Wie lustig darf der Glaube sein?
Nach der Einschätzung des katholischen Religionspädagogen Martin Jäggle habe es immer wieder ein "Ausbalancieren" gegeben zwischen dem schon in Umberto Ecos Roman "Der Name der Rose" zentralen Diktum "Jesus lacht nicht" und der Lebensfreude, die dem Glauben zu eigen sei. Nicht umsonst sei jedoch für den Religionssoziologen Peter L. Berger Humor ein Zeichen von Transzendenz und für den Theologen Harvey Cox das Gelächter "der Hoffnung letzte Waffe".
Jäggle nahm in einem Interview für das Magazin "ypsilon" der Katholischen Männerbewegung gemeinsam mit Oberrabbiner Paul Chaim Eisenberg Stellung zur Frage: Wie lustig darf der Glaube sein? Beide waren sich darin einig, dass sich Religion und Humor nicht ausschließen, sondern dass Fröhlichkeit Ausdruck einer gläubigen Gelassenheit sei.

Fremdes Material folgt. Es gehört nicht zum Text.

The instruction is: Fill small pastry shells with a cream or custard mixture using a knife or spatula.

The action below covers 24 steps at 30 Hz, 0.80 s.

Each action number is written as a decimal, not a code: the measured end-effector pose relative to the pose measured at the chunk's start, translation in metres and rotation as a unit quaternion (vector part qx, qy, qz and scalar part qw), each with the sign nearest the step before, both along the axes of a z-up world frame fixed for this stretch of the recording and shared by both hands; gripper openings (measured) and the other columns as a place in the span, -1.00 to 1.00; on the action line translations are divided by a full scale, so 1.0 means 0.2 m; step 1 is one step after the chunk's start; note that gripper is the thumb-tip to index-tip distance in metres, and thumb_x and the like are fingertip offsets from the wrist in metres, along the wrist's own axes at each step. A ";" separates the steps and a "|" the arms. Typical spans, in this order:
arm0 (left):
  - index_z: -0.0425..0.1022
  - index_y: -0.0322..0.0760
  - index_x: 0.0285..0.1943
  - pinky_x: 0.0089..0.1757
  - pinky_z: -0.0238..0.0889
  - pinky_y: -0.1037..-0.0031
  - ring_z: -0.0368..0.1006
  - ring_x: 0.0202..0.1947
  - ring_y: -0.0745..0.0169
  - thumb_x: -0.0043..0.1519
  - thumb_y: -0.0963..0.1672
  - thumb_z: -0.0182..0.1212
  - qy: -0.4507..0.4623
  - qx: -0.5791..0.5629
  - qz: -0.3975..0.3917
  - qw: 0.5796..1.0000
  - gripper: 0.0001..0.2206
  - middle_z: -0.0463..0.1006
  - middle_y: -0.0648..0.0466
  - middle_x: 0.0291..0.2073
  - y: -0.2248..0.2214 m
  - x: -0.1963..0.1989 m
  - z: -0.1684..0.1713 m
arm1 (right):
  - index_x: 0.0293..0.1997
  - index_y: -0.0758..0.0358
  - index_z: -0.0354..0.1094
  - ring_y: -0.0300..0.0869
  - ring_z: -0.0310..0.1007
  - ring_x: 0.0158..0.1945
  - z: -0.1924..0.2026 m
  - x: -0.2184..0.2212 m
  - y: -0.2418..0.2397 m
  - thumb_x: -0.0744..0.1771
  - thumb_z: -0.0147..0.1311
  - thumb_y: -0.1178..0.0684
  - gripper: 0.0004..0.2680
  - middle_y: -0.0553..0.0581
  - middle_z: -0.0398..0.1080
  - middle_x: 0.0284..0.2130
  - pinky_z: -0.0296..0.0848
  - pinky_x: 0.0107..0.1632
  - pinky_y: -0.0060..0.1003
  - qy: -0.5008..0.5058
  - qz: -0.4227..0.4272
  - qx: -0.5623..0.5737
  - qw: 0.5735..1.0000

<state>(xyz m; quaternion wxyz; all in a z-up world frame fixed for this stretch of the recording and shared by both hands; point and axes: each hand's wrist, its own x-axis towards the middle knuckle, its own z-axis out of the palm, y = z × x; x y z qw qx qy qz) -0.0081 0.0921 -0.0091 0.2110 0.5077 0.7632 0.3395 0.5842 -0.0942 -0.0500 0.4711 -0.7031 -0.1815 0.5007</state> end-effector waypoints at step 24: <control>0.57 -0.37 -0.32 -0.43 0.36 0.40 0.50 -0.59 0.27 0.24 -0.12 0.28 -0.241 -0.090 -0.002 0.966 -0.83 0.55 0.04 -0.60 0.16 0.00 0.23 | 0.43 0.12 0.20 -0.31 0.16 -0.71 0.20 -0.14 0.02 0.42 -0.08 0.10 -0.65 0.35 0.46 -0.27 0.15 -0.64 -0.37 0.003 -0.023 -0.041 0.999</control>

Der Wiener katholische Theologe erinnerte an die früher noch größere Unempfindlichkeit in der Kirche gegenüber dem Lachen: So sei es im Fasching im Kölner Dom üblich gewesen, einen Esel auf den Bischofsthron zu setzen und im Kniefall zu verehren; das wäre nach den Worten Jäggles "heute schon fast Blasphemie oder Religionsstörung". Zu Ostern habe sich auch der sogenannte Oster-Witz etabliert: Am Ende des Gottesdienstes habe der Priester einen Witz erzählt, der alle zum Lachen brachte. Und am 28. Dezember, dem "Tag der unschuldigen Kinder", hätten lange Zeit Kinder das Regiment in einem Kloster übernommen.
In Missachtung dieser Traditionen sei vor einigen Jahrzehnten der "lachende Christus" zu einem großen Kunstskandal geworden. Jäggle: "Heute hat man fast den Eindruck, als ob dem Christentum das Lachen vergangen ist." Vielleicht sehe man da eine Grenze zwischen dem, was Lateinkundige "laetitia" (innere Freude) bzw. "gaudium" (Ausgelassenheit) nennen. Es heiße ja letztlich auch "fröhliche" Weihnacht und nicht "lustige" Weihnacht, wies Jäggle hin. Er teile die "Sorge, dass die Freude zu statisch, zu ernst und zu begrenzt ist", und plädierte dafür, auch der ausgelassenen Freude Raum zu geben - etwa beim Tanz. Im Mittelalter sei "das Labyrinth von Chartres getanzt, nicht beschritten worden", so der Religionspädagoge.
Eisenberg: "Religiöser Mensch auch lustbetont"
Oberrabbiner Eisenberg äußerte die jüdische "Meinung, dass ein religiöser Mensch auch lustbetont leben darf", solange dies nicht als das Wesentliche des Lebens betrachtet werde. "Es darf lustig sein, aber nicht immer, es gibt auch ernste Momente." Einer der drei Urväter der Genesis heiße sogar "Der, über den gelacht wurde": Isaak.
Im Judentum sei das Purim ebenso ein fröhlich gefeiertes Fest wie "Simchat Tora", das alljährlich zur Beendigung des Lesezyklus' der Tora begangen wird. Auch im Talmud gebe es die Empfehlung, der Rabbiner solle einen ernsten Talmud-Vortrag "immer mit einem kleinen Witz beginnen, dann werden die Leute aufpassen".
Eisenberg wies auch auf den Unterschied zwischen einem tief frommen Menschen und einem Fundamentalisten hin. Ersterer kümmere sich um die eigene Frömmigkeit, "der Fundamentalist schaut drauf, dass der andere fromm ist ... Weil er alles 'besser' weiß, fehlt ihm jeder Humor."